[RECORDS PROVIDED Boundary: Start]
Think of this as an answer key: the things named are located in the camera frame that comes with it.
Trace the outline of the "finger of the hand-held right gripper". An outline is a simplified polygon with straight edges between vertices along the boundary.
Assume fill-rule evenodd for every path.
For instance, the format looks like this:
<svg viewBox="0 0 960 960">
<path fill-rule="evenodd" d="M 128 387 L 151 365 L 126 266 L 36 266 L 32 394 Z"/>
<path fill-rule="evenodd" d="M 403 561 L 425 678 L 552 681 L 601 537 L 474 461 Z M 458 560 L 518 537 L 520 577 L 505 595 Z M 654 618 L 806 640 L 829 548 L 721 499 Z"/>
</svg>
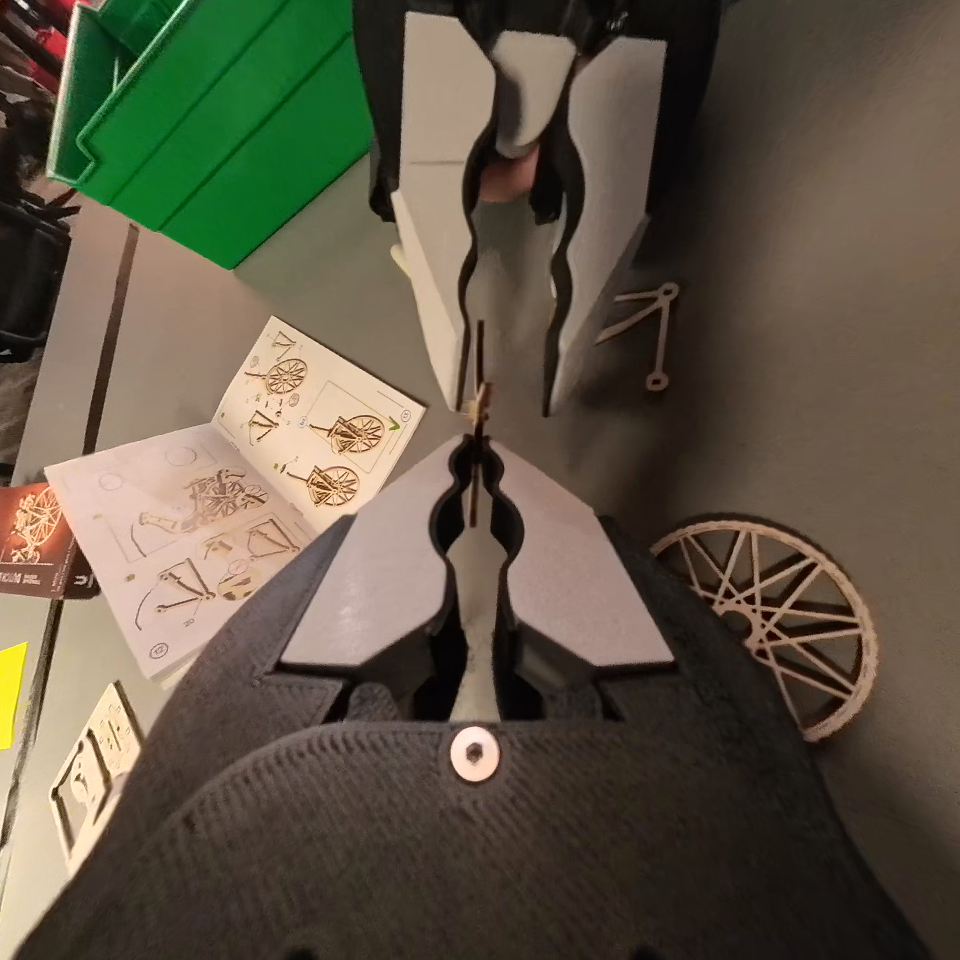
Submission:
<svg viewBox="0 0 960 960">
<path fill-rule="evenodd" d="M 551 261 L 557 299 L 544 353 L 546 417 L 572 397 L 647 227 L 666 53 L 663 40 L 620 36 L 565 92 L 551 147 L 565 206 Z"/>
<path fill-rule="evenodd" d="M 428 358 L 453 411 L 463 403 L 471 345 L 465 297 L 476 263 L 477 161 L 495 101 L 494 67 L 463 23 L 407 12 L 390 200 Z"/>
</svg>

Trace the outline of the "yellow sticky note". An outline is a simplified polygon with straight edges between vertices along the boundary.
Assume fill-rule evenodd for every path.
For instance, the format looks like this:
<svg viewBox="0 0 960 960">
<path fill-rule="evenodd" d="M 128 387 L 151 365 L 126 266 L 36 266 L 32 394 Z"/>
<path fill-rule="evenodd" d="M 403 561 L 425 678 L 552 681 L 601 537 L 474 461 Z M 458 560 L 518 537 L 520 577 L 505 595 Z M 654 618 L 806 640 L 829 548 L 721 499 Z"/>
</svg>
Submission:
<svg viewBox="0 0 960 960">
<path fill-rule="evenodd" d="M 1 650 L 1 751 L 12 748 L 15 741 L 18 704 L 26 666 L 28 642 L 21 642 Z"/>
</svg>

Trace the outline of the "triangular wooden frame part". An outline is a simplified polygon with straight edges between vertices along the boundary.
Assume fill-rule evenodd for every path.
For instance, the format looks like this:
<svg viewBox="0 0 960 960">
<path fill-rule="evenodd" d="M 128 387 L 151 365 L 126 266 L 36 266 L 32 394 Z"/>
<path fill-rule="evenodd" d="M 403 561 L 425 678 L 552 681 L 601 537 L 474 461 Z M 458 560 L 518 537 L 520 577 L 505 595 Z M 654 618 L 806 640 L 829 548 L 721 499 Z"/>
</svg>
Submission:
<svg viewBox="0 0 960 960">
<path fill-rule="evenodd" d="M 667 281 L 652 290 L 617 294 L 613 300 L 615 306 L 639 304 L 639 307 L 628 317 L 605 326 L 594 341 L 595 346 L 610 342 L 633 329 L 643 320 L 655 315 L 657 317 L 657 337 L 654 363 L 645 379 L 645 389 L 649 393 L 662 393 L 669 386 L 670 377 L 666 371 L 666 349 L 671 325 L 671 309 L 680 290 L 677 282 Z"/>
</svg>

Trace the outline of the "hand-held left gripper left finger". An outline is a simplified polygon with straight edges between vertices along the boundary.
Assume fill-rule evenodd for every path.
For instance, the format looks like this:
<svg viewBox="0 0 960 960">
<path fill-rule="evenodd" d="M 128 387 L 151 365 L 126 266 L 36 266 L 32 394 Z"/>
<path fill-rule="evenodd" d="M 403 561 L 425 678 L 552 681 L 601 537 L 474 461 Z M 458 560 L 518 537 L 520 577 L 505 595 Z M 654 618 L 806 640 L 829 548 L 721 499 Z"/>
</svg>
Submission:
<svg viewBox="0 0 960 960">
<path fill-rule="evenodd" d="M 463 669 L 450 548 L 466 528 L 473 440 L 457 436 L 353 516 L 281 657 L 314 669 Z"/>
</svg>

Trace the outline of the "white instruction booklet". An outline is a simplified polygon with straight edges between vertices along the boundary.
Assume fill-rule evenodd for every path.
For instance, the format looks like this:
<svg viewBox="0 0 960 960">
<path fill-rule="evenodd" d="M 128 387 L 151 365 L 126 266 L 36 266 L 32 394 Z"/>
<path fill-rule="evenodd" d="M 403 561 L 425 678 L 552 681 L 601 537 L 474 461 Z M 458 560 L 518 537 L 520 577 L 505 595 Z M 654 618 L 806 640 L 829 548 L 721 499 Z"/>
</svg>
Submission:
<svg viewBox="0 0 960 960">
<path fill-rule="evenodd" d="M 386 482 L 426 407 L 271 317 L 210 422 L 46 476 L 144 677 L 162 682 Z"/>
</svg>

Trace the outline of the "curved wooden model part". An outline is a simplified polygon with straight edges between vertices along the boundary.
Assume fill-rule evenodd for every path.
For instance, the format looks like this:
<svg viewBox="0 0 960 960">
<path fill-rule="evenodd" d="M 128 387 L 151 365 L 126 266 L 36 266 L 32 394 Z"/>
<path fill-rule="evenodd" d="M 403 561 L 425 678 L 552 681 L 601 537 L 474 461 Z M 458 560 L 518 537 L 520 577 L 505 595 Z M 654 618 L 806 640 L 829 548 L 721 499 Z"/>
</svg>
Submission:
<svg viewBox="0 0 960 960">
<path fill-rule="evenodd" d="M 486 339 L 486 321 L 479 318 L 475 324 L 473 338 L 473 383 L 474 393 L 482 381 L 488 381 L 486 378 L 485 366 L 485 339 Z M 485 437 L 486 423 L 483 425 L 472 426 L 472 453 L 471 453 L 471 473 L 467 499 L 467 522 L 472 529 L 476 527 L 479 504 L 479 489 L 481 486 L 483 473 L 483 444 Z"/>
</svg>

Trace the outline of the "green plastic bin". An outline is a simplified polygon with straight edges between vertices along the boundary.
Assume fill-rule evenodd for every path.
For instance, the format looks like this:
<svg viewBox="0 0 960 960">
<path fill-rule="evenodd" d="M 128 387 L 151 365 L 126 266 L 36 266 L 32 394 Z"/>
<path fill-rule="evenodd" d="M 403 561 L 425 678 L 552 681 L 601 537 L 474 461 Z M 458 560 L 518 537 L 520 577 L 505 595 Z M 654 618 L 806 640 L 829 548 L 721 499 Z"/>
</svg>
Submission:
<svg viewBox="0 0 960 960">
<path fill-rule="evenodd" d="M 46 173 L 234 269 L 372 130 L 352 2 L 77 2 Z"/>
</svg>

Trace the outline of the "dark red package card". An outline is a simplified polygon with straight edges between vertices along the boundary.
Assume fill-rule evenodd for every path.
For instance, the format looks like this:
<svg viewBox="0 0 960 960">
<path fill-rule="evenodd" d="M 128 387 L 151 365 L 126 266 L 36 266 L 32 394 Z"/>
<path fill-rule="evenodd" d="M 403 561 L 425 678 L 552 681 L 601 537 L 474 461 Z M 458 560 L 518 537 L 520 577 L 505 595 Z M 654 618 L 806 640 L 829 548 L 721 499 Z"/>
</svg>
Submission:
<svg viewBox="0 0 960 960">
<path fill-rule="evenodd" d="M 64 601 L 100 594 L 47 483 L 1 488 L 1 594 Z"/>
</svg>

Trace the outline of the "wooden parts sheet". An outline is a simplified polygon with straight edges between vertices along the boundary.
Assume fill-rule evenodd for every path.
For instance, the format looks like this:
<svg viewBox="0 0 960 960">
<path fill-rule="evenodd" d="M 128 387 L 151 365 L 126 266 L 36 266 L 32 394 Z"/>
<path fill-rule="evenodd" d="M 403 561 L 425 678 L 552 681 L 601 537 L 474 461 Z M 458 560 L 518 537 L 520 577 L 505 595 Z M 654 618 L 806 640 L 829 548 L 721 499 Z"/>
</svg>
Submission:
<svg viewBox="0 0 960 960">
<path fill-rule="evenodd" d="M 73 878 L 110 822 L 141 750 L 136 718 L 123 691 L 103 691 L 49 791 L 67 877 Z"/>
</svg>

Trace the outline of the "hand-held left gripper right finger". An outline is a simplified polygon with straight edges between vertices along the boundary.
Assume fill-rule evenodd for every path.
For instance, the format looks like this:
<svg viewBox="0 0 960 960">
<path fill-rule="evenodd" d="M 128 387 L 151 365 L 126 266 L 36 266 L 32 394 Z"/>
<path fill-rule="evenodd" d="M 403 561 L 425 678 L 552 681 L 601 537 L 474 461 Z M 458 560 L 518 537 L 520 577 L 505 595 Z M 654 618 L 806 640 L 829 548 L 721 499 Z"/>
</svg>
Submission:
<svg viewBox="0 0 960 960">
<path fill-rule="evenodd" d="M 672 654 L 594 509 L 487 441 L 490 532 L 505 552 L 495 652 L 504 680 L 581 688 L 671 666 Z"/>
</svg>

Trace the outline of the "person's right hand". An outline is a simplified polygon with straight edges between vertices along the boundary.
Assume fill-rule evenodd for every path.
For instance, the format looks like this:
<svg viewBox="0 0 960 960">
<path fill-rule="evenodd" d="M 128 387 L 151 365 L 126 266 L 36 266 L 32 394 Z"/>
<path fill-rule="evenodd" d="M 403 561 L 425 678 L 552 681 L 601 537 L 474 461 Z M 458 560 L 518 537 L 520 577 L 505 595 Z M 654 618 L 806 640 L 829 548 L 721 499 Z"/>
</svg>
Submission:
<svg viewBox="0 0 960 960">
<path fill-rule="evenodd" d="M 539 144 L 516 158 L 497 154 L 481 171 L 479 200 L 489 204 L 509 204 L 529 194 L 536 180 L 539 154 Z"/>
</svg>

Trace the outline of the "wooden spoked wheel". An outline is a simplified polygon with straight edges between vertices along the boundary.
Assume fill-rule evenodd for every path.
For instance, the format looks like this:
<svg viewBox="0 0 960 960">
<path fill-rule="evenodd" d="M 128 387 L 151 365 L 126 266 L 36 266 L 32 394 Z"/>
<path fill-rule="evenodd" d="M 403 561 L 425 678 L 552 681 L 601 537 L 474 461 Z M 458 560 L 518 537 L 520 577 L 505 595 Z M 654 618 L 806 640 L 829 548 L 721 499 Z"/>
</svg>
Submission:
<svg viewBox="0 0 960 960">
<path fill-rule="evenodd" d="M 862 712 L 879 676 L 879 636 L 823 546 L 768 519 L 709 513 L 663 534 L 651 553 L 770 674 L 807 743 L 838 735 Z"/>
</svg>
[RECORDS PROVIDED Boundary: End]
EXERCISE REQUIREMENTS |
Go line by line through the data, copying each one that contains the word "frame".

TASK SOLUTION |
Think of this as an answer key: the things named are located in the camera frame that comes with it.
Trace the outline of the "triangular wooden frame part". An outline is a simplified polygon with straight edges between vertices along the boundary.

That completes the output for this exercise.